Here is my clean data , I could not post the dput here
https://gist.github.com/anonymous/1f8788a5f0f3c40e55995d5c303970c6
Here I try to find up and down regulated genes based on LFQ intensities using limma
design <- model.matrix(~c(rep(1,2),rep(0,2))) fit <- lmFit(data, design) fit2 <- eBayes(fit) myt <- topTable(fit2, coef=2, n=Inf)
which are empty , it is because I don't have any adj.P.Val smaller than 0.05 but I don't know what criteria to select
where do I make mistake ??
@Laurent Gatto it is right. I guess having the zeros for some proteins comes back to the fact that I analysis few groups of samples together. So, they might have not found for all samples of a group but could have intensities for another group.
I read somewhere that he discarded proteins that had less than 50% zero values means I have 4 samples here and if there is not intensities for equal or more than 2 samples then I discard them.
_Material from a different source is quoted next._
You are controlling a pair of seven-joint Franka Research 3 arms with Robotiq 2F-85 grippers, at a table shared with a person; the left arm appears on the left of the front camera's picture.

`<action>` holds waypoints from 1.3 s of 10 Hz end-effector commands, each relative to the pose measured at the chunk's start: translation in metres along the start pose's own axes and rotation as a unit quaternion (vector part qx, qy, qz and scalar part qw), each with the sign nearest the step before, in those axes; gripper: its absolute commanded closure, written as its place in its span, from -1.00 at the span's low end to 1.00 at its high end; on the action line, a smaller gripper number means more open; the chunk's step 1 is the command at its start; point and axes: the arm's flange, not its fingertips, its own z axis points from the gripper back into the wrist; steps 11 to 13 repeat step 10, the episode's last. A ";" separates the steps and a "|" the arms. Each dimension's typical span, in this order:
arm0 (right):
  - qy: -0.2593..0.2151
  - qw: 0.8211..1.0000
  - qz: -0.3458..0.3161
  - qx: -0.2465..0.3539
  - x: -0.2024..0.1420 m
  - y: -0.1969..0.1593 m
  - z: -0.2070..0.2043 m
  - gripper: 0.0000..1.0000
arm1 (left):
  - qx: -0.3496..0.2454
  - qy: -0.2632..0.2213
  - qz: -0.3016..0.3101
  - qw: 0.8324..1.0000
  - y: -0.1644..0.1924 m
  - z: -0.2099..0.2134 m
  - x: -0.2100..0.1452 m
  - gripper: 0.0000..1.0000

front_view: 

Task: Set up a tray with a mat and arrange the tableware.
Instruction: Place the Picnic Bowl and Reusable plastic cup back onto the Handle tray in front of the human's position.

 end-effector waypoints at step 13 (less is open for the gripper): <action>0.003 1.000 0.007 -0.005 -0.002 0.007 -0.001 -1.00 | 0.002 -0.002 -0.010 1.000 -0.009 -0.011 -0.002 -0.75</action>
However, I am afraid how much this assumption hold because we have 4 samples 2 control and 2 treated. which means if I have one intensity value out of 4 in treated one, it might be ok! No?
that is why I removed all genes which had no intensities over all samples
do you have any suggestion ?
The number of zeros in your data is concerning. Debating on the number of allowed 0s is not going to help, because filtering is not going to fix your issue. You should probably assess your data processing strategy in the light of this problem.
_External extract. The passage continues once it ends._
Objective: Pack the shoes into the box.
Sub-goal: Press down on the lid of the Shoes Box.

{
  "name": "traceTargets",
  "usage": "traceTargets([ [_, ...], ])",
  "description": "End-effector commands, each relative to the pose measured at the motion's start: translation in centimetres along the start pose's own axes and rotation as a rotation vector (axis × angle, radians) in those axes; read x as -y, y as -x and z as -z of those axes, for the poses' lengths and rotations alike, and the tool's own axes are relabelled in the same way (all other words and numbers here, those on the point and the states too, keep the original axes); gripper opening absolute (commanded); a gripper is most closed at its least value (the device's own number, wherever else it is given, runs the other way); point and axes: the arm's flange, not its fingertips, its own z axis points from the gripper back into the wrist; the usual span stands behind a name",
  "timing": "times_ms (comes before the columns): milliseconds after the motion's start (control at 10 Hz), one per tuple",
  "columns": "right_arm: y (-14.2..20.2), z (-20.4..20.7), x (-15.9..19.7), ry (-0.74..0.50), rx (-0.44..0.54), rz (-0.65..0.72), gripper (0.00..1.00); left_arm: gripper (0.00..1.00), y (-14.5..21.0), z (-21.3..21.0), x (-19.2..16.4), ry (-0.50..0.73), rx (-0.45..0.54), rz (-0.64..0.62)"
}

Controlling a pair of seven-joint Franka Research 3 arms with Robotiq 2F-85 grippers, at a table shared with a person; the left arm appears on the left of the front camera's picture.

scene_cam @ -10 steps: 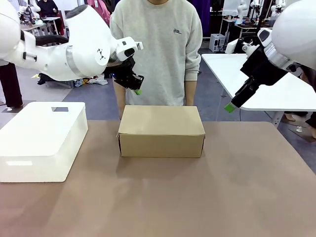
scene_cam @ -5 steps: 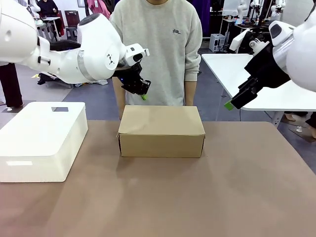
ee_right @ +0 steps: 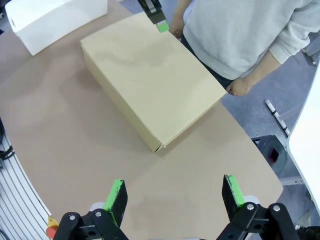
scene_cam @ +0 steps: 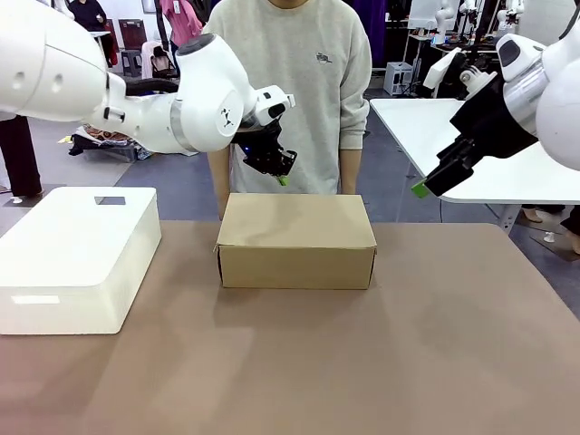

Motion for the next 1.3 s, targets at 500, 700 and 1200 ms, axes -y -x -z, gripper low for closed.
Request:
traceTargets([
  [500, 0.0, 0.1, -0.4, 0.003, -0.008, 0.020, 1.00, 0.00, -1.7, 6.3, -0.1, -0.055, 0.004, -0.016],
  [700, 0.0, 0.1, -0.4, 0.003, -0.008, 0.020, 1.00, 0.00, -1.5, 7.8, -0.3, -0.067, -0.003, -0.009],
  [1200, 0.0, 0.1, -0.4, 0.003, -0.008, 0.020, 1.00, 0.00, -1.2, 5.7, 0.2, -0.123, -0.020, -0.033],
])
@Laurent Gatto I accepted your answer and I appreciate your help. I found were those zeros are coming from and I solved the issue.
however, I have two questions which are off topic here but seems like you know proteomics and I wanted to ask if you know or not. In a label free quantification. I have used MaxQuant and I identified many proteins. however, some of the genes are missing for some proteins , how do you handle this when you want to do pathway analysis using IPA?
The other question is that when you want to do pathway analysis using IPA, do you use the LFQ intensities for control with all samples (biological replicate) and treated with all samples (biological replicate) or do you take the average of them and then perform pathway analysis ?
I am not familiar with IPA, so can't comment on that aspect.
I am not sure what leads to the absence of gene names. Where do the other ones come from? An online query, the protein fasta file, ...? I guess that tracking the provenance of that information will give a clue about the absence of some gene names.